Movie Review: Downsizing

If, as Randy Newman once put it, short – or if you prefer, vertically-challenged – people have no reason to live, then he’s probably not referring to the residents of Leisureland in the movie “Downsizing,” starring Matt Damon as an ordinary guy who makes the bold decision to “go small.” An occupational therapist who still lives in the same house he grew up in but longs to purchase a home of his own with his wife, Kristen Wiig, Matt is lucky enough to exist in a futuristic (but recognizably the same as ours) world in which a Norwegian scientist has perfected a process by which the human body can be safely shrunk to five inches, thereby allowing more people to live lives of luxury in smaller-scale communites, but secure and smug in the knowledge that they’re helping the planet. When Matt’s friend (Jason Sudeikis) decides to downsize and returns with gushing tales of how much his life has improved, the couple decide to undergo the operation (shown in amusing detail).

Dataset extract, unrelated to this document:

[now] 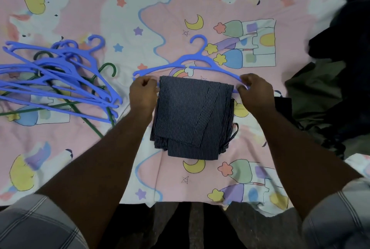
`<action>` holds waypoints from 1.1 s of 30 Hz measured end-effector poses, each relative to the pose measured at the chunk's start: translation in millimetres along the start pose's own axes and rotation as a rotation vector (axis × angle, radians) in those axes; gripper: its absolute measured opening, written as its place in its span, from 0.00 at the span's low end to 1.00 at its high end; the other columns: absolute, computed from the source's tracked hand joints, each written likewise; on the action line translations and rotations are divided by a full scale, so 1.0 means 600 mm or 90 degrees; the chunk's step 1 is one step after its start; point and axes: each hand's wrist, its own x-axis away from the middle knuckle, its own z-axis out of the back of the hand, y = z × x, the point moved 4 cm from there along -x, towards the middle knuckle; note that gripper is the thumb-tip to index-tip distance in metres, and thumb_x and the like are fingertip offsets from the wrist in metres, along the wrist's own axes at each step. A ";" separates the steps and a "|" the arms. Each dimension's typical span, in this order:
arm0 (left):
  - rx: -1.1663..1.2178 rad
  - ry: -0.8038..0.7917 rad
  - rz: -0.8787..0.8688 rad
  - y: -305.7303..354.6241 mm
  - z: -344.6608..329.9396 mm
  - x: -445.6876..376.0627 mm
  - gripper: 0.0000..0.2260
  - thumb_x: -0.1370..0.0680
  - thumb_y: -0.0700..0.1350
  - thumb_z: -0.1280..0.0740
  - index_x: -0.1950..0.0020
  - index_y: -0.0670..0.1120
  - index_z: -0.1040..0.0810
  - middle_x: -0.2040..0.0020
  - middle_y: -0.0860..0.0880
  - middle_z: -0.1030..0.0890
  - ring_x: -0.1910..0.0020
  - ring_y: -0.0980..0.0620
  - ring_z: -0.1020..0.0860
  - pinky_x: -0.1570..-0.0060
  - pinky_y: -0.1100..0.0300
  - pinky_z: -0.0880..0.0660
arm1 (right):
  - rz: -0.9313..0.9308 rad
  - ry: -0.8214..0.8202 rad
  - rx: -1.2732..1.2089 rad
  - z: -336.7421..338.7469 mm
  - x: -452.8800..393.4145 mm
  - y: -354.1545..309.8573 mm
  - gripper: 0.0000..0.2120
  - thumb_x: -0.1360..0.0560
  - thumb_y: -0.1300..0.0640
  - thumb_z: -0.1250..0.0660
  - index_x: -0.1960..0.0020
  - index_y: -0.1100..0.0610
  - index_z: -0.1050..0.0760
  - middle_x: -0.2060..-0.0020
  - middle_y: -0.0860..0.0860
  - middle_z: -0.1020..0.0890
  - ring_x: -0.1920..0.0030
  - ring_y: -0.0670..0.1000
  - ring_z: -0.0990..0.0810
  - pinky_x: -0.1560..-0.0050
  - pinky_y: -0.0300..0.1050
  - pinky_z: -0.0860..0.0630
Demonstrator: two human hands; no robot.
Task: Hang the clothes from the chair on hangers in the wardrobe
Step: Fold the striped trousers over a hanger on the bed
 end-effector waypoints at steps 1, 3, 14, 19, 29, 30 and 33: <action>0.058 -0.027 0.026 0.006 -0.022 0.003 0.05 0.20 0.43 0.36 0.54 0.47 0.21 0.60 0.49 0.19 0.60 0.50 0.20 0.60 0.57 0.24 | 0.007 -0.012 0.007 -0.003 -0.016 -0.002 0.16 0.22 0.54 0.31 0.35 0.57 0.22 0.41 0.54 0.17 0.42 0.55 0.20 0.39 0.45 0.28; 0.155 -0.117 0.125 0.014 -0.067 0.011 0.09 0.17 0.48 0.38 0.44 0.45 0.21 0.52 0.47 0.16 0.54 0.50 0.17 0.52 0.58 0.21 | 0.016 -0.042 0.016 -0.010 -0.043 -0.006 0.17 0.22 0.53 0.31 0.34 0.56 0.22 0.40 0.53 0.18 0.41 0.55 0.20 0.39 0.44 0.29; 0.141 -0.208 0.247 0.024 -0.132 -0.030 0.19 0.17 0.55 0.38 0.34 0.42 0.24 0.39 0.43 0.18 0.41 0.46 0.18 0.40 0.51 0.21 | 0.056 -0.190 0.016 -0.059 -0.139 -0.047 0.15 0.23 0.52 0.29 0.40 0.59 0.18 0.48 0.56 0.16 0.47 0.56 0.19 0.48 0.44 0.28; 0.165 -0.225 0.236 0.031 -0.119 -0.013 0.18 0.17 0.55 0.38 0.35 0.44 0.23 0.39 0.45 0.17 0.41 0.48 0.17 0.39 0.52 0.22 | 0.070 -0.131 -0.084 -0.018 -0.126 -0.071 0.12 0.24 0.54 0.28 0.41 0.56 0.17 0.56 0.50 0.17 0.55 0.50 0.20 0.53 0.40 0.30; 0.277 -0.225 0.200 0.118 -0.048 0.058 0.13 0.17 0.51 0.37 0.38 0.44 0.22 0.41 0.46 0.16 0.43 0.46 0.17 0.43 0.52 0.22 | 0.212 -0.052 -0.119 0.108 -0.050 -0.176 0.11 0.24 0.54 0.28 0.42 0.52 0.17 0.56 0.45 0.20 0.56 0.44 0.25 0.56 0.26 0.35; 0.279 -0.227 0.193 0.133 -0.039 0.068 0.13 0.17 0.50 0.37 0.38 0.44 0.22 0.41 0.46 0.16 0.43 0.46 0.17 0.42 0.52 0.22 | 0.230 -0.043 -0.116 0.124 -0.040 -0.191 0.11 0.24 0.55 0.28 0.42 0.53 0.16 0.57 0.45 0.20 0.56 0.44 0.25 0.55 0.26 0.34; 0.274 -0.235 0.161 0.175 -0.008 0.099 0.13 0.17 0.50 0.38 0.38 0.44 0.22 0.41 0.46 0.16 0.42 0.47 0.17 0.41 0.53 0.22 | 0.275 -0.026 -0.114 0.166 -0.014 -0.239 0.12 0.24 0.55 0.28 0.41 0.54 0.16 0.54 0.49 0.18 0.52 0.47 0.23 0.50 0.36 0.32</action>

The only fly in the ointment comes when Matt wakes up after surgery and learns that Kristen has backed out at the last minute, a decision which eventually leads to divorce and Matt being unable to fully enjoy his new home which is a lavish McMansion he decides to swap for an apartment now that he’s single again. He tries to take Jason’s advice to get back into the dating scene, but keeps striking out, even after Matt reluctantly attends one of his upstairs neighbor’s (Christoph Waltz) wild parties, featuring drugs, dancing and plenty of flashing strobe lights. However, the morning after, he meets Christoph’s cleaning woman (Hong Chau), a Vietnamese dissident who was released from prison after being smuggled to the US. After giving her some free medical advice (Hong’s an amputee), Hong soon persuades Matt to come visit her downsized but decidedly un-lavish community and help her feed and care for the less fortunate residents there.

If you’ve seen the trailers I have, you’ve only seen half the movie, so to speak, which perhaps makes “Downsizing” look more entertaining and lighthearted than it actually is. “Downsizing” post-operation shortly turns into one of those nineties’ movies (“Regarding Henry,” “The Doctor,”) in which yuppies re-discover their souls by helping others. The climax revolves around a “Will I stay or will I go” scenario involving both a Vietnamese Bible and the phrase “love fuck.” Matt’s character isn’t particularly selfish to begin with, so the transformation isn’t as dramatic, but even with the second half derailment, the movie is capable of provoking some speculating on the Big Picture and how we fit into it, regardless of size.